The data and approach reported in paper I (Hanlon et al., 1975, preceding paper) have been used to calculate the fractional changes in secondary structure of calf thymus deoxyribonucleic acid which occur in aqueous solutions as a function of the concentration of NaCl, KCl, LiCl, CsCl, and NH4Cl. There is a continuous loss in the "B" character of the nucleic acid with concomitant production of the C and, in some instances, an A form, as well, as the salt concentration increases. Sedimentation velocity studies suggest that there is an accompanying change in the hydrodynamic characteristics of the DNA molecules, as well. Utilizing the existing hydration data in the literature (Hearst and Vinograd, 1961a,b; Hearst, 1965; Tunis and Hearst, 1968a; Cohen and Eisenberg, 1968; Falk et al., 1962, 1963a,b), we have found that a gradual loss of "B" character and a decrease in the frictional coefficient of DNA occur as the net hydration of DNA is reduced from the fully hydrated from (60-80 mol of H2O/mol of nucleotide) to values of ca. 12-14 mol of H2O/mol of nucleotide. Below that value, a more precipitous decrease in these properties occurs. Extrapolation of the linear relationship observed between the fractional B content and the net hydration in the latter regions yield values of ca. 18 mol of H2O/mol of nucleotide at 100% B and ca. 4 mol of H2O/mol of nucleotide at 0% B (i.e., 100% C or C + A) for the alkali metal salts of DNA. The ammonium salt retains somewhat more H2O in the C and A forms (ca. 7).
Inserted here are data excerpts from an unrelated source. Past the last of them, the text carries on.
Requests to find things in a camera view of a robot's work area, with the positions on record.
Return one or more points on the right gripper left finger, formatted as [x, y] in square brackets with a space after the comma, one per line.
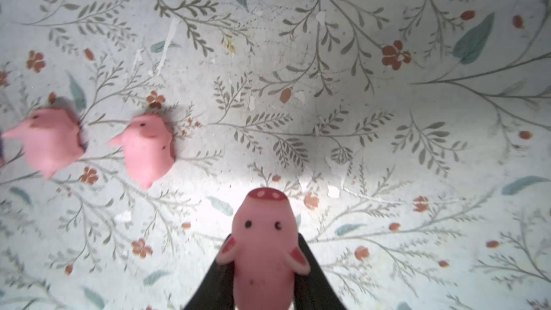
[216, 290]

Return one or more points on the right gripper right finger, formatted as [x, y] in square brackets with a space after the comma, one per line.
[314, 292]

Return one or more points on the pink toy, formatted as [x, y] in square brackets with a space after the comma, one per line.
[50, 138]
[263, 247]
[147, 146]

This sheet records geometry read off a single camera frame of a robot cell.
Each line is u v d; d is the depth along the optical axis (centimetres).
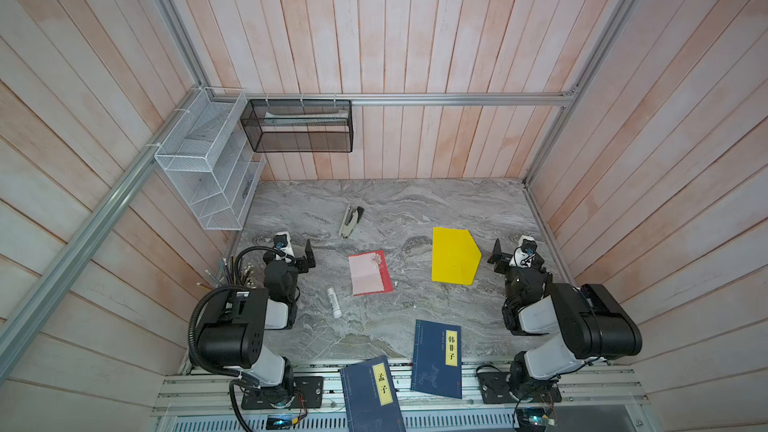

These results together with the hydration site assignments of Falk et al. (1962, 1963a,b) are interpreted in terms of a hydration model for DNA in aqueous solution in which an intact primary hydration shell of ca. 18 mol of H2O/mol of nucleotide is required for the maintenance of the "B" conformation. Removal of all but those water molecules solvating the phosphate groups results in the conversion to the C forms, predominantly, with a small amount of A structure formed as well in some salts. The accompanying changes in the sedimentation coefficients suggest that the DNA molecule assumes a more compact and/or flexible form under these conditions in which it is mainly in the C and A structures. The combination of these two events which ensue upon dehydration create a polymeric structure which can be more easily packaged in biological systems.